Life After Life

  • Jill McCorkle
  • A Shannon Ravenel Book
  • 352 pp.

In the author’s latest novel, lives connect poignantly as death looms near in a North Carolina retirement community.

Death looms large in Jill McCorkle’s new novel, Life After Life, which focuses on eight characters who live in and around a retirement community in the fictional town of Fulton, N.C., where McCorkle has set much of her previous work. Four of the main characters are residents of the retirement home — two work there and two live nearby. All have a story that has brought them to where they are now. As their stories unfold, the line between past and present blurs. And what about the future? Are we ever really done with life? Are we ever really gone? These are the provocative questions raised by this deftly written small-town saga.

Joanna, a hospice volunteer at the retirement home, is our guide to the life-and-death mysteries the novel explores. As a young woman she left Fulton and her rigid parents, and once tried to kill herself. In one of the twists at which McCorkle is adept, the man who saved her life was himself dying. Under Luke’s tutelage, Joanna began to heal her own psychic wounds and learned the hospice work that occupies her now. “Make their exits as gentle and loving as possible,” Luke said. He also told her to keep a journal of the last words and memories of the dying. “Keep us close … Keep us alive. Don’t ever let us disappear.” Joanna’s journal entries chart the course of the novel. 

For a book in which there is so much death, Life After Life is the opposite of lugubrious. It is full of subplots and contrivances and humor. It includes a character, Sadie, so mannerly and decent that her own children begged her to fart to prove she wasn’t an alien. Sadie taught third grade for 40 years and believes most adults are eight-year-olds at heart, “fragile and wanting.” Though wheelchair bound, much of her time is now spent dealing out positive thinking to her fellow residents at Pine Haven, as she used to do to her third graders. One of her methods is to give them a fantasy trip by taking their photograph and pasting it on a picture of a place they would like to go — Rome, Paris, the Taj Mahal, an old beach hotel. Toby Tyler, another former teacher, wants to be pasted on the back of a horse as a jockey. Sadie glues herself into a picture of her mother, who died when Sadie was four. 

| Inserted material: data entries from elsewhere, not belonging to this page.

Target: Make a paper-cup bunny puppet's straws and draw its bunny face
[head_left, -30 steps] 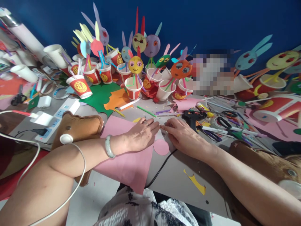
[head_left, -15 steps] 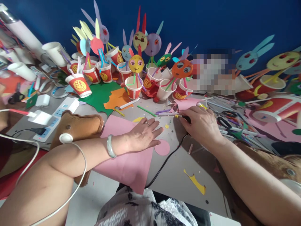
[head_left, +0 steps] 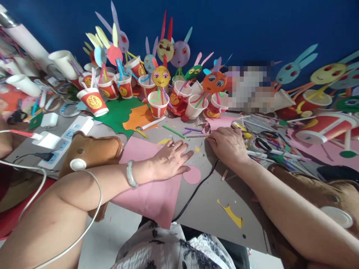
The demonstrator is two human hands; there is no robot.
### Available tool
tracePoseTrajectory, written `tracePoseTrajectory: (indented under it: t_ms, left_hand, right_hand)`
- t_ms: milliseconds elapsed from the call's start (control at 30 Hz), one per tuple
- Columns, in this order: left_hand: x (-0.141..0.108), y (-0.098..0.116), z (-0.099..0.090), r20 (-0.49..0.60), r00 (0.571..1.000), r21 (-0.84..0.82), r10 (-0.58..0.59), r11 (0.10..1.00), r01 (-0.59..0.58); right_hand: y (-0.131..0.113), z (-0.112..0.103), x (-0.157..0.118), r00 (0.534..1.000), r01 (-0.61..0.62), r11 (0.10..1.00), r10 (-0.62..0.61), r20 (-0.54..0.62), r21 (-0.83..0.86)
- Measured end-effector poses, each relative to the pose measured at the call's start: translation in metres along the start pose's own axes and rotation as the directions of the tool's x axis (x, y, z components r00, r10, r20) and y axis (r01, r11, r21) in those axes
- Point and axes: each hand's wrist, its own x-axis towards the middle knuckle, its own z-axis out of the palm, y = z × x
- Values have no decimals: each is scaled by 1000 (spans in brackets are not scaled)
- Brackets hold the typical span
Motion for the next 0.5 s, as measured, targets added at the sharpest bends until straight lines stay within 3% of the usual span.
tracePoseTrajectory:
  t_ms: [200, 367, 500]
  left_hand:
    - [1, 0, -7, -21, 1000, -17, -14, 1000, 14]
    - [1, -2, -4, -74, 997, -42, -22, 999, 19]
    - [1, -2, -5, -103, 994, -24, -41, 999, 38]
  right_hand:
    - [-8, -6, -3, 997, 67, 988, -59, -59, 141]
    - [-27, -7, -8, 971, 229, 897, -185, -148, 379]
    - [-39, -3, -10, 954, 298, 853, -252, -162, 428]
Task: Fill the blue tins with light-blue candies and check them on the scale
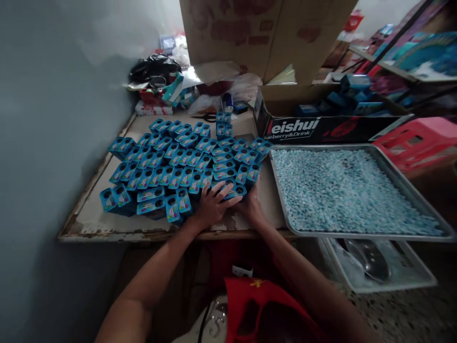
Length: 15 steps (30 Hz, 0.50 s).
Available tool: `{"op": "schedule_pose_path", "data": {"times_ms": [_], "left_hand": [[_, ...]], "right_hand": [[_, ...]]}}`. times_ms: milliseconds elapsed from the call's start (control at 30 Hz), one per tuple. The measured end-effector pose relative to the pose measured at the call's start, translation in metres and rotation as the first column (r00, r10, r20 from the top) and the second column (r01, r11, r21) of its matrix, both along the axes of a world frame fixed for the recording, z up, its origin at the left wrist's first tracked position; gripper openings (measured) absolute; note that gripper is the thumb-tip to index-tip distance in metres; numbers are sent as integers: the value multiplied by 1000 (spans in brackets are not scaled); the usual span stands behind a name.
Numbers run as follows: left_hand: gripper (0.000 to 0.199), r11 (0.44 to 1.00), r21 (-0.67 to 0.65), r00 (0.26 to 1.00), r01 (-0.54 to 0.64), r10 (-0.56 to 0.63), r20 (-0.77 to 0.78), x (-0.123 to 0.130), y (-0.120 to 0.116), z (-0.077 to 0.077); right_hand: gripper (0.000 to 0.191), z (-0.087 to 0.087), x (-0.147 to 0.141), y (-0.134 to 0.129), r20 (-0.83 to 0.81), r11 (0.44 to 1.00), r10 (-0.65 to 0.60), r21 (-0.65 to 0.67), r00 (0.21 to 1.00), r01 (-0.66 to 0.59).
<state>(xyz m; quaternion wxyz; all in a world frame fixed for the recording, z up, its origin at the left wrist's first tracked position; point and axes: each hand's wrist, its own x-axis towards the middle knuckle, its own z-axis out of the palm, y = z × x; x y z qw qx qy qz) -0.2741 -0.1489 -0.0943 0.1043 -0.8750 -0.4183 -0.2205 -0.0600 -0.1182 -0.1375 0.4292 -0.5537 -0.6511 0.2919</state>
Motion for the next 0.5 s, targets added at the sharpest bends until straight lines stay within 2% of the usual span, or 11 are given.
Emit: {"op": "schedule_pose_path", "data": {"times_ms": [167,333,400,500], "left_hand": [[39,995,-79,997,-65,67,27,-18,20,4],[38,997,-4,995,-82,83,59,-33,33,4],[37,996,21,995,-82,81,61,-36,36,5],[36,995,51,995,-90,87,50,-38,36,7]], "right_hand": [[158,12,-24,22,-22,995,-11,-104,1000,9],[159,22,-43,41,-70,985,58,-161,996,-69],[160,27,-49,42,-76,985,50,-163,996,-62],[153,44,-40,39,34,983,85,-165,996,-78]]}}
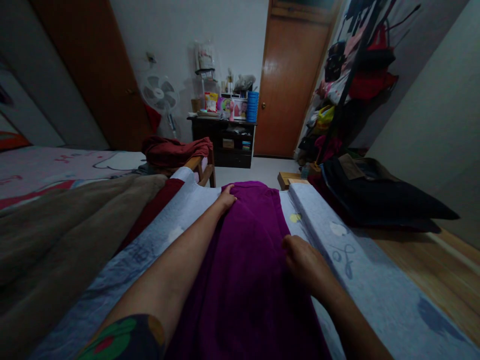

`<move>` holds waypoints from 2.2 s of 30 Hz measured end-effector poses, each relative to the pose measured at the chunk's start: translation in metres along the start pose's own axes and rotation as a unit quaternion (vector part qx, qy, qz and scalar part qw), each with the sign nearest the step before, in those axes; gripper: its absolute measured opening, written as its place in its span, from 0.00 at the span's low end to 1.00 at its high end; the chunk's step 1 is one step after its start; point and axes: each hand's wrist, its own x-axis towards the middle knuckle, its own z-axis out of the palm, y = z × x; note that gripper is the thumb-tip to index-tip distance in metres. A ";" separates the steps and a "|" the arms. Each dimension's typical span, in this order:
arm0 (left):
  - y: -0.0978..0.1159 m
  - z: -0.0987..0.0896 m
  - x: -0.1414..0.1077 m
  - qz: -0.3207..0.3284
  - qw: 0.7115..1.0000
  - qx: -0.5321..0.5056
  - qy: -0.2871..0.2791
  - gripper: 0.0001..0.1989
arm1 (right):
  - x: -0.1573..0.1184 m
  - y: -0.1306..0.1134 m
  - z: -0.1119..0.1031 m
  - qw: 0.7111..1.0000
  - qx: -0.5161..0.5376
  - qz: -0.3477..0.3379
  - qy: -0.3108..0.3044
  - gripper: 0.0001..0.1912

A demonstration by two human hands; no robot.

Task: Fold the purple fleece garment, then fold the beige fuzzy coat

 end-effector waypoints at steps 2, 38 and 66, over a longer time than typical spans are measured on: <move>0.004 0.003 0.003 0.011 0.999 0.029 -0.024 0.31 | 0.007 0.009 0.012 0.998 -0.055 -0.026 0.027 0.21; 0.013 -0.001 -0.097 -0.019 0.996 0.090 0.013 0.40 | -0.002 0.017 0.066 0.985 0.079 -0.067 0.139 0.34; 0.018 -0.016 -0.366 -0.141 0.940 -0.307 -0.041 0.50 | -0.067 -0.021 0.039 0.981 0.146 0.091 0.087 0.25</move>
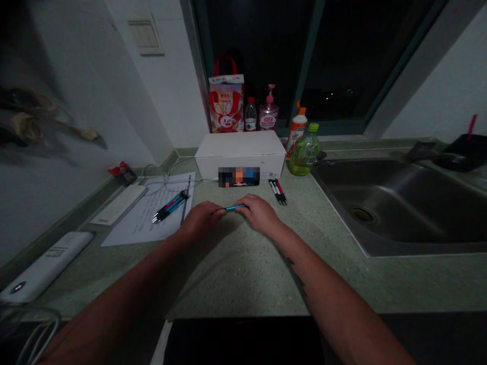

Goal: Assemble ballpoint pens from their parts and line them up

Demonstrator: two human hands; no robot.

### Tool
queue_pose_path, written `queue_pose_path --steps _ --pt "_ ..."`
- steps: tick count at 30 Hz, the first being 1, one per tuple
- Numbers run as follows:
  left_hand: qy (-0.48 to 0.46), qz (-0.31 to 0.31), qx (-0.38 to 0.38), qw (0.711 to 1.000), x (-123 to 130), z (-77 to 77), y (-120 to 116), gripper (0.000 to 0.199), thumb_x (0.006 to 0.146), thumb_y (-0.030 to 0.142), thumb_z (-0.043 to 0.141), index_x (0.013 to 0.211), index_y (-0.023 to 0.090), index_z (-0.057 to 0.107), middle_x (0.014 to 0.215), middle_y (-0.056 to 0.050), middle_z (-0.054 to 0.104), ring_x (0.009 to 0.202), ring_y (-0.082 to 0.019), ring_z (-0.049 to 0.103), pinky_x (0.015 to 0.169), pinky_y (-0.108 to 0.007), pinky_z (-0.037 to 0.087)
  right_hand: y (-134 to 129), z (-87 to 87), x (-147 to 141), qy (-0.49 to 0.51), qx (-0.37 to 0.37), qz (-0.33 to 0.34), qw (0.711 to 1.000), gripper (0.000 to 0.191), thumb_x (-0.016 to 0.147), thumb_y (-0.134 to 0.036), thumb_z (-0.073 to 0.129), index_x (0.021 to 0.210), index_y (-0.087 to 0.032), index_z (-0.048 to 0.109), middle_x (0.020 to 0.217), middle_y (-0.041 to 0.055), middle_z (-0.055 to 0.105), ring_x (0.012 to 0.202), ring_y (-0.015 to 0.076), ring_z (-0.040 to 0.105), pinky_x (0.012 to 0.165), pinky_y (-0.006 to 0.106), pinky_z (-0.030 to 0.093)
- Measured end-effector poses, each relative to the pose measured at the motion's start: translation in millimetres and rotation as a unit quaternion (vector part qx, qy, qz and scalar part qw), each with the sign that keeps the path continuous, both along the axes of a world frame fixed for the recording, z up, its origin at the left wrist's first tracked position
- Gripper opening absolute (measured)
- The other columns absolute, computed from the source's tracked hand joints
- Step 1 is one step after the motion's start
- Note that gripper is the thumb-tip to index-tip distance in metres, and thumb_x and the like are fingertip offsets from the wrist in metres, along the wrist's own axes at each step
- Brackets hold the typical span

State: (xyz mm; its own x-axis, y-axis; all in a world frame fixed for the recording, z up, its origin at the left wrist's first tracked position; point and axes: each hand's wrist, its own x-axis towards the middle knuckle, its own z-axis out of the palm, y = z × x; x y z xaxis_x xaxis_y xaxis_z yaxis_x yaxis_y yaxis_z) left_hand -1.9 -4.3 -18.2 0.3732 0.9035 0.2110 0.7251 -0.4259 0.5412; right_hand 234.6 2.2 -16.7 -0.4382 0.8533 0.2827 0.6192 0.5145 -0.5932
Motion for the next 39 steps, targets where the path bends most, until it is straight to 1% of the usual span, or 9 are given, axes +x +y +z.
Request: queue_pose_path --steps 3,5,9,13,17,21,27,33,39 --pt "-0.055 0.026 -0.018 0.998 1.8 -5.2 -1.2 0.015 0.095 0.032 0.067 0.096 0.024 0.080 0.087 -0.005 0.078 0.083 -0.024 0.070 0.081 -0.038 0.055 -0.2 0.4 2.8 -0.007 0.028 -0.006 1.000 0.015 0.100 -0.017 0.067 0.106 -0.023 0.080 0.106 0.0072 0.076 0.107 0.0235 0.069 0.097 0.037 0.052" --pt "-0.103 0.043 -0.020 0.994 2.0 -6.9 -1.2 0.020 0.089 0.030 0.074 0.107 0.025 0.078 0.095 -0.004 0.079 0.086 -0.023 0.072 0.082 -0.036 0.056 -0.3 0.3 4.1 -0.006 0.027 -0.014 1.000 0.015 0.100 -0.017 0.066 0.107 -0.023 0.079 0.106 0.0073 0.075 0.105 0.0232 0.069 0.095 0.036 0.052" --pt "-0.101 0.064 -0.046 0.992 1.1 -5.0 0.0 0.018 0.095 0.034 0.066 0.085 0.023 0.075 0.082 -0.003 0.077 0.079 -0.023 0.071 0.079 -0.036 0.056 -1.3 0.3 3.5 0.005 0.021 -0.023 1.000 0.016 0.101 -0.019 0.065 0.109 -0.023 0.078 0.108 0.0070 0.075 0.104 0.0231 0.069 0.094 0.036 0.052" --pt "-0.131 0.067 -0.044 0.988 1.2 -4.5 0.1 0.013 0.087 0.030 0.075 0.098 0.022 0.076 0.091 -0.004 0.080 0.084 -0.023 0.073 0.079 -0.034 0.056 -1.8 0.4 2.6 0.011 0.031 -0.025 0.999 0.015 0.101 -0.018 0.065 0.108 -0.022 0.078 0.108 0.0076 0.075 0.105 0.0238 0.069 0.094 0.035 0.052" --pt "-0.099 0.057 -0.058 0.992 1.3 -9.9 0.1 0.016 0.096 0.034 0.066 0.088 0.022 0.075 0.082 -0.003 0.078 0.079 -0.023 0.071 0.076 -0.035 0.055 -2.0 0.3 2.2 0.009 0.027 -0.038 0.999 0.013 0.098 -0.017 0.069 0.107 -0.022 0.077 0.108 0.0069 0.076 0.105 0.0242 0.070 0.094 0.035 0.052" --pt "-0.110 0.030 -0.027 0.993 3.9 -12.2 -1.3 0.020 0.090 0.027 0.074 0.109 0.023 0.077 0.097 -0.003 0.080 0.089 -0.023 0.073 0.082 -0.035 0.056 -4.3 -0.8 -2.5 0.001 0.020 -0.042 0.999 0.012 0.096 -0.016 0.071 0.105 -0.022 0.077 0.106 0.0066 0.077 0.103 0.0243 0.071 0.093 0.036 0.052" --pt "-0.065 0.007 0.013 0.998 9.4 -2.6 -6.9 0.012 0.096 0.025 0.069 0.099 0.026 0.080 0.101 -0.005 0.080 0.096 -0.025 0.072 0.090 -0.037 0.055 -7.2 -2.9 -10.4 -0.042 -0.020 -0.010 0.999 0.021 0.107 -0.026 0.060 0.114 -0.022 0.079 0.110 0.0082 0.078 0.105 0.0253 0.072 0.093 0.038 0.053" --pt "-0.004 0.014 -0.012 1.000 8.5 -2.7 -7.3 0.024 0.103 0.031 0.059 0.092 0.021 0.078 0.091 -0.007 0.077 0.088 -0.025 0.070 0.085 -0.037 0.053 -4.3 -3.8 -4.8 -0.002 0.045 -0.014 0.999 0.009 0.097 -0.019 0.070 0.103 -0.022 0.076 0.104 0.0075 0.074 0.103 0.0253 0.068 0.090 0.037 0.052" --pt "-0.022 -0.008 0.002 1.000 9.8 -4.8 -6.6 0.023 0.099 0.022 0.061 0.113 0.024 0.079 0.112 -0.007 0.081 0.105 -0.026 0.071 0.097 -0.039 0.053 -5.6 -3.2 -3.7 -0.036 0.049 -0.006 0.998 0.012 0.100 -0.020 0.066 0.107 -0.024 0.076 0.105 0.0075 0.076 0.105 0.0264 0.068 0.093 0.039 0.052"
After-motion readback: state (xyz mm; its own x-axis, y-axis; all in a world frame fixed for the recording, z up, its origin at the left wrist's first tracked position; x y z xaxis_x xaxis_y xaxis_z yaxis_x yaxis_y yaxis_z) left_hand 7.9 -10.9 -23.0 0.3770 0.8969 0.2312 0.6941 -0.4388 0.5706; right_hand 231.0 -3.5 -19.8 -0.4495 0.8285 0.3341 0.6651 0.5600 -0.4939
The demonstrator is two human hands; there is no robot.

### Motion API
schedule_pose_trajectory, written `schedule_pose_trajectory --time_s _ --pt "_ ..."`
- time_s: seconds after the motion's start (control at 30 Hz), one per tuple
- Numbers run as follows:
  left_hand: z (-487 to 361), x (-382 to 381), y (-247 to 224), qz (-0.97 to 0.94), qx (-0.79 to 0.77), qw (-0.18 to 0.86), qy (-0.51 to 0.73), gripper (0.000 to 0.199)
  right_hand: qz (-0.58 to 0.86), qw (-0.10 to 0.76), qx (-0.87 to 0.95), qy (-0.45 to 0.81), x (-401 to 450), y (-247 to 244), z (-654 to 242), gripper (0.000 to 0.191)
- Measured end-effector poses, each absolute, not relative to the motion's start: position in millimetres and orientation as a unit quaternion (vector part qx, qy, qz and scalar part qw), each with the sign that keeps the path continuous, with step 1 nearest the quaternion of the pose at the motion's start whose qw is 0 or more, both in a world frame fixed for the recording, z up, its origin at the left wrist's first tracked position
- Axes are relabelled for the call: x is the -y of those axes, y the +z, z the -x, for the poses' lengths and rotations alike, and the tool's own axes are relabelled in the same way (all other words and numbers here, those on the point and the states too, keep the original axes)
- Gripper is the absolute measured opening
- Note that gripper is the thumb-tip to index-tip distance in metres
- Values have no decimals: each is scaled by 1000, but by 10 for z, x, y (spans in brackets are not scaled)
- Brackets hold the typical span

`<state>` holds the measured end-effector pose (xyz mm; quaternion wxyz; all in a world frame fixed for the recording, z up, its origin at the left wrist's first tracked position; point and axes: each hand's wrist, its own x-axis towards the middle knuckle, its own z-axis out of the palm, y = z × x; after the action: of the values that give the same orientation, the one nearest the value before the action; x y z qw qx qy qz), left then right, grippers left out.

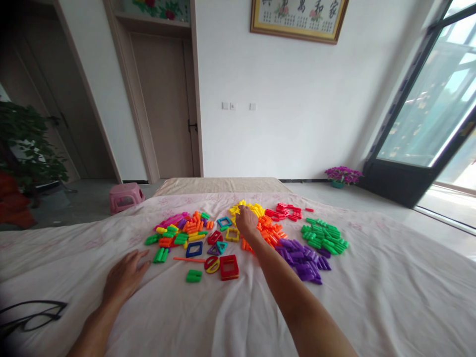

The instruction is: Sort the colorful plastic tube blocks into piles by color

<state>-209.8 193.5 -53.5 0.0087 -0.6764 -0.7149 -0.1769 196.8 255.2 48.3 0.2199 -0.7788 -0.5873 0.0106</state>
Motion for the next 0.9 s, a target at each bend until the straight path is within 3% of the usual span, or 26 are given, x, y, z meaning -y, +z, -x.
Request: schedule_pose_trajectory --time_s 0.17,0.3,0.53,0.77,0.9 --pt "2097 -1934 -536 675 716 12 -176 50 698 181 692 49 -2537 332 -1614 33" --pt "2099 -1932 -538 675 715 18 -181 50 628 128 767 28 -2579 235 -1254 38" --pt "2092 -1934 -544 673 715 11 -188 50 616 48 786 1 -2721 162 -952 37" --pt "2093 -1944 -538 672 718 9 -181 50 631 62 773 -11 -2660 159 -931 31" --pt "2111 -1946 -548 679 713 12 -177 50 629 123 768 2 -2575 220 -1073 35"
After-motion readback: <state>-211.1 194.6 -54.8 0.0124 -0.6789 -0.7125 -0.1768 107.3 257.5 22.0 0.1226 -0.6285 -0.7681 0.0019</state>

A number of characters are haunted by their mothers, C.J. most of all. Her mother was the beautiful, dirt-poor Perri Loomis in McCorkle’s 1990 novel Ferris Beach (also set in Fulton), who became a prostitute and ended by killing herself. C.J., 25, her own dark beauty adorned by lip and nose rings and spiky hair, finds herself in the same business as her mother. “She was never standing on street corners. … She was in a motel waiting for some very well-respected white-collar big deal about town.” Now she wants out, which is why she’s working at the retirement home, washing residents’ hair and doing their nails, though the job doesn’t pay enough to sustain her and her baby, which is why she’s not all the way out, yet.

C.J. is the key player in the mystery plot that runs through the novel, just as Sadie is the anchor that binds together the characters. She is the solace for 12-year-old Abby, who lives on the other side of the cemetery adjoining Pine Haven. Abby’s father, Ben, is Sadie’s all-time favorite pupil as well as Joanna’s best friend from childhood, when they performed magic shows in which he made her disappear. 

Sadie remembers the charming, intelligent lawyer that Stanley Stone used to be and wonders at the demented person he has become in old age, as does Rachel Silverman. A former Boston lawyer, Rachel moved south when her husband died, to the hometown of a man with whom she had a long affair. She wanted to be near her lover, and she is — he is buried in the cemetery next door. She goes and talks to him every day.

Mysteries and secrets abound. Enigmatic notes are left on gravestones. Rachel hides the reason she came to Pine Haven. C.J. keeps secrets from her best friend Joanna. Kendra, Abby’s awful, self-absorbed mother, hides her role in the disappearance of Abby’s beloved dog. The only open book is Sadie and she is fading fast.

The author of five previous novels and four story collections, McCorkle is a master at crisscrossing lives and interweaving plots. And she is not afraid of the dark. Violent deaths occur often in her novels: Ferris Beach features two; Carolina Moon begins with a letter to a suicide. Life After Life is no exception. What she really shows us, however, is not death but life, how it goes on, no matter what, and ultimately, she convinces us the way a magician does: so much is happening the reader can’t help but be dazzled. “Now you see her, now you don’t. Then poof — abracadabra! She’s right before your eyes.”

Kate Blackwell’s collection of stories, You Won’t Remember This, was published in 2007 by Southern Methodist University Press. She lives in Washington, D.C., and in Neavitt, Md.